**Exercise prompt**
Transcribe the listing word for word. Begin at its first line and end with the line containing "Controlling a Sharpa".

**Data**

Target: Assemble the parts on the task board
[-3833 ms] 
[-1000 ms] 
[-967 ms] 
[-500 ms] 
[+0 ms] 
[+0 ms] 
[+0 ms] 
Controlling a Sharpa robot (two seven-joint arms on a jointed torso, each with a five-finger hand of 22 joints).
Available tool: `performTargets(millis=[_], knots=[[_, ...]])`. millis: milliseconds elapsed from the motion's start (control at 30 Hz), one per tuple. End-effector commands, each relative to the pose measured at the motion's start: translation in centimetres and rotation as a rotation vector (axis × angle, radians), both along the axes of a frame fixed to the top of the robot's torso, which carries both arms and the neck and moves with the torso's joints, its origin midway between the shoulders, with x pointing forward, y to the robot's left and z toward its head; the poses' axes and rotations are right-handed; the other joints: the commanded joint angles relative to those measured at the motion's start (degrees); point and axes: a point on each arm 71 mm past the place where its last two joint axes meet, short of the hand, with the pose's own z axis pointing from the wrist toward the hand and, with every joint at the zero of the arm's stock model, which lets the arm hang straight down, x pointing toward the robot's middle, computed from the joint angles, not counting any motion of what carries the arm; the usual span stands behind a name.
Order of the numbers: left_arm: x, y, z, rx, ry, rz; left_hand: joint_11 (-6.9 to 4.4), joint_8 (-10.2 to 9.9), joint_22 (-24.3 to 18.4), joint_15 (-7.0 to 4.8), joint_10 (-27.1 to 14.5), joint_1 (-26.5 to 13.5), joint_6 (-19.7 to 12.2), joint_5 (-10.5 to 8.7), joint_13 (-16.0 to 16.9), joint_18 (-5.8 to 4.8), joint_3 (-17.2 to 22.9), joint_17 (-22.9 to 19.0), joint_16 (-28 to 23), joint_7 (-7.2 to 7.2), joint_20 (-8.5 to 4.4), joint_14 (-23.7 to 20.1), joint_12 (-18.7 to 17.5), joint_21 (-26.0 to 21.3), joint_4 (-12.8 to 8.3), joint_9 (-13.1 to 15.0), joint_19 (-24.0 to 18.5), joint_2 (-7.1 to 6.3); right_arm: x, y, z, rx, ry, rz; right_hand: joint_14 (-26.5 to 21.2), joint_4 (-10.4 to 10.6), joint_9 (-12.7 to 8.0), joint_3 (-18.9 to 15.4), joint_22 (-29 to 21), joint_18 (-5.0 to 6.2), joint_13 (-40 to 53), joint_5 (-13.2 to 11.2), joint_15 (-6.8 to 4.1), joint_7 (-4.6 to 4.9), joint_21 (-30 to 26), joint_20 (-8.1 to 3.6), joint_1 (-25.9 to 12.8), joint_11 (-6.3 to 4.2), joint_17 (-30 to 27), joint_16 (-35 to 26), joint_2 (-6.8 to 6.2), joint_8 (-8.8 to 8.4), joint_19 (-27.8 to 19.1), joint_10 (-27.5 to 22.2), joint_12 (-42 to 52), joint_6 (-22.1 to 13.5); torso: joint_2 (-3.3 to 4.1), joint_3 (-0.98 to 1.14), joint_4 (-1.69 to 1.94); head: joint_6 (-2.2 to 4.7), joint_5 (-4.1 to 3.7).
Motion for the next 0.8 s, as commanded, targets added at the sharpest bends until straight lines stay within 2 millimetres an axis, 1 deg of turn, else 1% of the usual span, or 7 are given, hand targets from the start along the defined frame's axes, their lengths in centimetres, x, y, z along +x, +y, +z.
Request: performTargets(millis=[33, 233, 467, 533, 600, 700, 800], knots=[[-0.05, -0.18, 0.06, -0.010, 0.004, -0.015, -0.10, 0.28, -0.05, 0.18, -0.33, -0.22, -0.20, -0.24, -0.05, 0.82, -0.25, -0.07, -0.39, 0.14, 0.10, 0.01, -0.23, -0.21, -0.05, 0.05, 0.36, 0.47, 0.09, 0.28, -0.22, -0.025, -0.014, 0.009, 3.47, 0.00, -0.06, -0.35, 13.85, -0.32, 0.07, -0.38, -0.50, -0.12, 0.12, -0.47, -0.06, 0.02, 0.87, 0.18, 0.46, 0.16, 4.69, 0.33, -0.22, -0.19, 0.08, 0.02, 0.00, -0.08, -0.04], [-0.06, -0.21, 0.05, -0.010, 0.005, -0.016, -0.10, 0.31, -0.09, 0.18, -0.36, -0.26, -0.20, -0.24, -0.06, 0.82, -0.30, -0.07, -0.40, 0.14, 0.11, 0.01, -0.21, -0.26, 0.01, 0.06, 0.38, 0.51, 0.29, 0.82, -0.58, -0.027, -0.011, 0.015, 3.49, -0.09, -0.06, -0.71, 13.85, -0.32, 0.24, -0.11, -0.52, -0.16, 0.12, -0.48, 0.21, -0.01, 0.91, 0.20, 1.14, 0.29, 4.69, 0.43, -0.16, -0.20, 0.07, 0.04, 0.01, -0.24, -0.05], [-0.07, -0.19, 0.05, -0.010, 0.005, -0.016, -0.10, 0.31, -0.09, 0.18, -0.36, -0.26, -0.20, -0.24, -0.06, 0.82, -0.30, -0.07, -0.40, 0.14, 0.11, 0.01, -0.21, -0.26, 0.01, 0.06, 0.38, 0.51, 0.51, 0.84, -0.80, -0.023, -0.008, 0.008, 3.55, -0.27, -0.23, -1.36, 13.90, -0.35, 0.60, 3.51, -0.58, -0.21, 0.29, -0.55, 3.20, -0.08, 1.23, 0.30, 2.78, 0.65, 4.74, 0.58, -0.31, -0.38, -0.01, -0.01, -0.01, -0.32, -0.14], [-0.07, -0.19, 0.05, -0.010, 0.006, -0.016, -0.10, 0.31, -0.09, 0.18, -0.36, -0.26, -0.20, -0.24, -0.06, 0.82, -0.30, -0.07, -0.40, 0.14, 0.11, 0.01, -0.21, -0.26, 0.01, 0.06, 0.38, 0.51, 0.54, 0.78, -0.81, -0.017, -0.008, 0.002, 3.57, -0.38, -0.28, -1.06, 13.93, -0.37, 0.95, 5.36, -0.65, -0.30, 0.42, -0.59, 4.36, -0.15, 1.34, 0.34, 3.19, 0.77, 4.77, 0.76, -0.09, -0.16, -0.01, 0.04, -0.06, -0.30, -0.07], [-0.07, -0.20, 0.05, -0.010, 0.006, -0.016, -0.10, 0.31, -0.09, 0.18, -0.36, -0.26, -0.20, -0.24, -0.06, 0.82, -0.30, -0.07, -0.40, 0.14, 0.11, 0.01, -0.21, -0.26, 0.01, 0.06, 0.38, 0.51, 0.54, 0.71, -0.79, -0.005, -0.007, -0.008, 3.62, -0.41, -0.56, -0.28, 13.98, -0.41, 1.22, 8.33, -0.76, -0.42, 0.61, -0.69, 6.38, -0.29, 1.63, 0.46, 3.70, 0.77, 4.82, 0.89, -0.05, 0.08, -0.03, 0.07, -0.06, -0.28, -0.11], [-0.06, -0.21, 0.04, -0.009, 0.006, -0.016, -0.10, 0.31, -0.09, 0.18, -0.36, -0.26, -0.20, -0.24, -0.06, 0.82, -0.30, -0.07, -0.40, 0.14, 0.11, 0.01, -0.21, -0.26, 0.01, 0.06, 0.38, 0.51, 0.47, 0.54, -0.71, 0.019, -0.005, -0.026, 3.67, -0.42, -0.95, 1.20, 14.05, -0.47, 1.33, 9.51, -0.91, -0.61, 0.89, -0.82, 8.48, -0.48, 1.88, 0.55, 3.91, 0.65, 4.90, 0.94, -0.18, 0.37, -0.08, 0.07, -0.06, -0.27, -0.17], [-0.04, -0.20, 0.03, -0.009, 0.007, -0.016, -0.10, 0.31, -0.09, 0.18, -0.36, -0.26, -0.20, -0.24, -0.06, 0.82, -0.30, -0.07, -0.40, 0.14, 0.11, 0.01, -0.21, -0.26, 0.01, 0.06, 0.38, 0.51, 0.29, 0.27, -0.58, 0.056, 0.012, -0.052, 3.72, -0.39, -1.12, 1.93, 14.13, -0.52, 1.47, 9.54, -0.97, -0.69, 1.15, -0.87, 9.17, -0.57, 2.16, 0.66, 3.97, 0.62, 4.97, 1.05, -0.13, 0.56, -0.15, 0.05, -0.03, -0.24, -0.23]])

**Solution for this task**
Target: Assemble the parts on the task board
[-3833 ms] 
[-1000 ms] 
[-967 ms] 
[-500 ms] 
[+0 ms] 
[+0 ms] 
[+0 ms] 
Controlling a Sharpa robot (two seven-joint arms on a jointed torso, each with a five-finger hand of 22 joints).

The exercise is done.